Somebody was gently shaking her shoulder. “Annasophia?” came a soft voice. A man's. She opened her eyes and saw Matt. Oh, thank goodness. Whatever else had happened, he was here. Yes. This time, she recalled everything that had happened when she had traveled back to 1973 and 1974. She had preserved the timeline. It was all as she had remembered it.

It made sense, in light of what she had just experienced. After Matt had been born and Elena had sent her, Annasophia, back to 2010 by playing the concerto on the record player, she must have told Maestro some kind of heinous lie. Perhaps she told Maestro that Annasophia had gone into labor quickly and had then died in childbirth, that her dead body had been pulled back here. That wasn't far from the truth; she felt nearly dead. At any rate, the only way Elena would have been able to convince Maestro to reconcile with her would have been by not letting him in on the totality of the horrors she had perpetrated on Annasophia and Matt.

No wonder Maestro and Elena had gotten back together – Maestro must have been convinced that Matt needed some kind of mother, and Annasophia was sure Elena would have been able to lay on piles of bullshit, high and deep. After all, Elena had fooled her and Maestro, hadn't she? Maestro, in his grief, would desperately want to believe that Elena had meant well; otherwise, he would have to face up to the fact that he had left her, Annasophia, in the hands of a dangerous woman. Sure, he had the courage to face up to it, but Elena, in her cleverness, would skew things so that he could believe whatever she wanted him to believe. Since she had sent Annasophia back, there was nobody to argue with her.

Well, except Matt. As an infant in 1974, all he could do was cry.

So Elena, though her scheming, had gotten exactly what she'd wanted: both Maestro and Maestro's baby, whom she had tried to pass off as her own, at least publicly. No wonder Elena and Maestro had wound up divorced a short time afterward, because no matter how well Elena could pretend, her true colors would have come out at some point. And Annasophia knew down to her bones how she would have resented Matt. She now understood Matt's unhappy relationship with the woman he had assumed to be his mother.

How strange, to look into the face of a thirty-seven year old man and know that she was his biological mother.

It wasn't something she could tell him.

She carefully watched Matt's face as he surveyed the scene. The blood on the bench. Her broken, naked body. The placenta lying on the floor. Would he know what a placenta was? He looked at all of it, and his expression, though it registered a kind of surprise, certainly didn't evince anywhere near the shock she would have expected. All he said was, “I think you need to get to a hospital.”

Annasophia couldn't argue with that. “Please take me to the hospital where your dad is.”

He nodded. “That's what I was going to do.”
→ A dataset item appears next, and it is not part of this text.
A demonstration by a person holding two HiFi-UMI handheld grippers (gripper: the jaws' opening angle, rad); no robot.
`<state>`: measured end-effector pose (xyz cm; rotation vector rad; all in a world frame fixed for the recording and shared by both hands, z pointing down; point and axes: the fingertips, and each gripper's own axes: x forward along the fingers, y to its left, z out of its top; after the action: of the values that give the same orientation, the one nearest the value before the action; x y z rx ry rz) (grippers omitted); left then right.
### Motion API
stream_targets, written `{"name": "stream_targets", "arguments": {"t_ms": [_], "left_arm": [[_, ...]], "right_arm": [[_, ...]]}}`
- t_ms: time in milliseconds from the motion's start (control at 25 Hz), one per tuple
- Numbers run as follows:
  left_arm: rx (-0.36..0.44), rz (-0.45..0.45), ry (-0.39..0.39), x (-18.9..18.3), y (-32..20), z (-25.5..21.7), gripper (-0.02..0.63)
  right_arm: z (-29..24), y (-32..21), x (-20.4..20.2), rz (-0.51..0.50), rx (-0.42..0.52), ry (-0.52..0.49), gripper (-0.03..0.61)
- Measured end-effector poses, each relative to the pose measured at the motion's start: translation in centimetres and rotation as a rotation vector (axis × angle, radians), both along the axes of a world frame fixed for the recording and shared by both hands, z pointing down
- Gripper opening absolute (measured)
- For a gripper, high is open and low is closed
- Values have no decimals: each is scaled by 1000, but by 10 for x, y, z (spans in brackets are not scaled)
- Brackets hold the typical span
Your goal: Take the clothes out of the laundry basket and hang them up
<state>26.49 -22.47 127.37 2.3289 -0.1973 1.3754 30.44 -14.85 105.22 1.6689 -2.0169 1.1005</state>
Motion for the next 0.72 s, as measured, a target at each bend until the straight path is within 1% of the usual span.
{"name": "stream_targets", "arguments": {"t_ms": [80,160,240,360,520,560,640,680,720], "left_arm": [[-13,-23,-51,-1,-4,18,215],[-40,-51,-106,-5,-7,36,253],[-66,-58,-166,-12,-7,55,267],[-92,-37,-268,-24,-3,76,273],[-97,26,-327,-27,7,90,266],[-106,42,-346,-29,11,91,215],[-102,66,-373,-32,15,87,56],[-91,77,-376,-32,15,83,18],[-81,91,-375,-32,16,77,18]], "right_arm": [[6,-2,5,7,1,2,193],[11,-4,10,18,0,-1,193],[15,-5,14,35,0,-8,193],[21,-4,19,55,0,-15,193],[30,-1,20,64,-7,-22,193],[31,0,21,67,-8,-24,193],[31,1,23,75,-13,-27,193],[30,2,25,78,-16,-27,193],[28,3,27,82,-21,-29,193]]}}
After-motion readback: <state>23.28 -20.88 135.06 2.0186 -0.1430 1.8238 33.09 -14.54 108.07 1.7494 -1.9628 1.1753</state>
Sure, Matt was laid back, but she would have expected more reaction from him than this. To him, this pregnancy and birth would seem out-of-the-blue. Since the timeline had been restored, the last time he would have seen her would have been when she had left the hospital to come back here and play the piano. He'd agreed to take her to the hospital where his father was, which meant that Maestro was still hanging on in this timeline. She seemed to return instantaneously to the time she'd left. She supposed that was a good thing, because this time, instead of going back to 1974, she wanted to spend time with the elder Maestro. He seemed to know a lot about what was going on. He'd sent her back to 1973 when this timeline had been altered and she had forgotten all about time travel. So it followed that maybe he could help her now. And if he was still lucid, perhaps he could, finally, share with her everything he remembered about what had happened in 1973-1974.

First, though, she needed medical care.

 

###

 

The doctors patched her up; fortunately, Annasophia had been in better shape than she had thought. Oh, the nosy questions the doctors kept asking! She had just given birth, but there was no baby. Well, of course there was no baby. He'd been born in 1973, and he had remained there. As a baby. In 2010, the
baby
– now a grown man – was sitting with his dying father on another floor of the hospital.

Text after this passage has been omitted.